• _Data below_
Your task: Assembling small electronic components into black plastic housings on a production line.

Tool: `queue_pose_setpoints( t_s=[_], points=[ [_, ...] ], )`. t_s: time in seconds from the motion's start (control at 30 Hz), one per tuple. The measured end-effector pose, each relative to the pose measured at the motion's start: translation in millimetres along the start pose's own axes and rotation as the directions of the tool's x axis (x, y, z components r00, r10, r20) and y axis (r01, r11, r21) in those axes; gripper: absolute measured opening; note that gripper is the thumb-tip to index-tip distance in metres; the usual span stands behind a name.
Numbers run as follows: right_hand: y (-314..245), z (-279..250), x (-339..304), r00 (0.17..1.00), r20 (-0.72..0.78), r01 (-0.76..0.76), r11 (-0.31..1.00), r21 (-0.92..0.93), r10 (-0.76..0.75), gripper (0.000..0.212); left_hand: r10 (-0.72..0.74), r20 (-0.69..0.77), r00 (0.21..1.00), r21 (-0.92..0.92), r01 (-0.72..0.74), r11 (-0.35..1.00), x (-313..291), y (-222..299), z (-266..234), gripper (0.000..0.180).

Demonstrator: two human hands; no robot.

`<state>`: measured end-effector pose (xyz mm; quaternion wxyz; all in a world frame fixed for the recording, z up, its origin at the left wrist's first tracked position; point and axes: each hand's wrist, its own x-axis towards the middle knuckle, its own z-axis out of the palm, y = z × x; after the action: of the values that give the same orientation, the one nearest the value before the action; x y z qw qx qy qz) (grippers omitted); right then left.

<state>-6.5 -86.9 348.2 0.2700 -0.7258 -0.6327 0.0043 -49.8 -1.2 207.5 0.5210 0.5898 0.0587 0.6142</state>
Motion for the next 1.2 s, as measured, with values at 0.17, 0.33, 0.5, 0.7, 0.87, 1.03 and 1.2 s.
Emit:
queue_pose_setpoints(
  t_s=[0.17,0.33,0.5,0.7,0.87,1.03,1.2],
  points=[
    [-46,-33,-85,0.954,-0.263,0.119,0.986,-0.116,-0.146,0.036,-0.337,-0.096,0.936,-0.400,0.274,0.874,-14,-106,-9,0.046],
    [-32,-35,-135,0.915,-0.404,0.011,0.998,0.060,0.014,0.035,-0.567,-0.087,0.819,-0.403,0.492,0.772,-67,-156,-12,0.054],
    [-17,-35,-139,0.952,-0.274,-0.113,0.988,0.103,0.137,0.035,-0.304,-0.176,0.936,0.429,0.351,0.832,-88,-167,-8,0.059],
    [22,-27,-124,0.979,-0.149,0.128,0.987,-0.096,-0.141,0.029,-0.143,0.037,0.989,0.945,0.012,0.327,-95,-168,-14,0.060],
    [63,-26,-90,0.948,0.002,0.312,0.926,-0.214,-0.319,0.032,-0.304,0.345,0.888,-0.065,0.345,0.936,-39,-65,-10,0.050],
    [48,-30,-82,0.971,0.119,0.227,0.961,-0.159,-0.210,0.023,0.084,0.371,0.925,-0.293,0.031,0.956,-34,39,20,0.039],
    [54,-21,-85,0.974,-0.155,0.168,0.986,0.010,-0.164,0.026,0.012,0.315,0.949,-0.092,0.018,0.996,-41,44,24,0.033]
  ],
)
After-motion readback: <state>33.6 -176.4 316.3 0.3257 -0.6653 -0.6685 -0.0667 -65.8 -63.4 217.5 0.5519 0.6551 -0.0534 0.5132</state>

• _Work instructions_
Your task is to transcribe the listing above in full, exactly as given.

• _Response_
Your task: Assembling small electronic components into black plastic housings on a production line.

Tool: `queue_pose_setpoints( t_s=[_], points=[ [_, ...] ], )`. t_s: time in seconds from the motion's start (control at 30 Hz), one per tuple. The measured end-effector pose, each relative to the pose measured at the motion's start: translation in millimetres along the start pose's own axes and rotation as the directions of the tool's x axis (x, y, z components r00, r10, r20) and y axis (r01, r11, r21) in those axes; gripper: absolute measured opening; note that gripper is the thumb-tip to index-tip distance in metres; the usual span stands behind a name.
Numbers run as follows: right_hand: y (-314..245), z (-279..250), x (-339..304), r00 (0.17..1.00), r20 (-0.72..0.78), r01 (-0.76..0.76), r11 (-0.31..1.00), r21 (-0.92..0.93), r10 (-0.76..0.75), gripper (0.000..0.212); left_hand: r10 (-0.72..0.74), r20 (-0.69..0.77), r00 (0.21..1.00), r21 (-0.92..0.92), r01 (-0.72..0.74), r11 (-0.35..1.00), x (-313..291), y (-222..299), z (-266..234), gripper (0.000..0.180).

Demonstrator: two human hands; no robot.

`<state>`: measured end-effector pose (xyz mm; quaternion wxyz; all in a world frame fixed for the recording, z up, its origin at the left wrist's first tracked position; point and axes: each hand's wrist, its own x-axis towards the middle knuckle, its own z-axis out of the palm, y = z × x; after the action: of the values that give the same orientation, the one nearest the value before the action; x y z qw qx qy qz) (grippers omitted); right then left.

<state>-6.5 -86.9 348.2 0.2700 -0.7258 -0.6327 0.0043 -49.8 -1.2 207.5 0.5210 0.5898 0.0587 0.6142</state>
Motion for the next 1.2 s, as measured, with values at 0.17, 0.33, 0.5, 0.7, 0.87, 1.03 and 1.2 s.
Emit:
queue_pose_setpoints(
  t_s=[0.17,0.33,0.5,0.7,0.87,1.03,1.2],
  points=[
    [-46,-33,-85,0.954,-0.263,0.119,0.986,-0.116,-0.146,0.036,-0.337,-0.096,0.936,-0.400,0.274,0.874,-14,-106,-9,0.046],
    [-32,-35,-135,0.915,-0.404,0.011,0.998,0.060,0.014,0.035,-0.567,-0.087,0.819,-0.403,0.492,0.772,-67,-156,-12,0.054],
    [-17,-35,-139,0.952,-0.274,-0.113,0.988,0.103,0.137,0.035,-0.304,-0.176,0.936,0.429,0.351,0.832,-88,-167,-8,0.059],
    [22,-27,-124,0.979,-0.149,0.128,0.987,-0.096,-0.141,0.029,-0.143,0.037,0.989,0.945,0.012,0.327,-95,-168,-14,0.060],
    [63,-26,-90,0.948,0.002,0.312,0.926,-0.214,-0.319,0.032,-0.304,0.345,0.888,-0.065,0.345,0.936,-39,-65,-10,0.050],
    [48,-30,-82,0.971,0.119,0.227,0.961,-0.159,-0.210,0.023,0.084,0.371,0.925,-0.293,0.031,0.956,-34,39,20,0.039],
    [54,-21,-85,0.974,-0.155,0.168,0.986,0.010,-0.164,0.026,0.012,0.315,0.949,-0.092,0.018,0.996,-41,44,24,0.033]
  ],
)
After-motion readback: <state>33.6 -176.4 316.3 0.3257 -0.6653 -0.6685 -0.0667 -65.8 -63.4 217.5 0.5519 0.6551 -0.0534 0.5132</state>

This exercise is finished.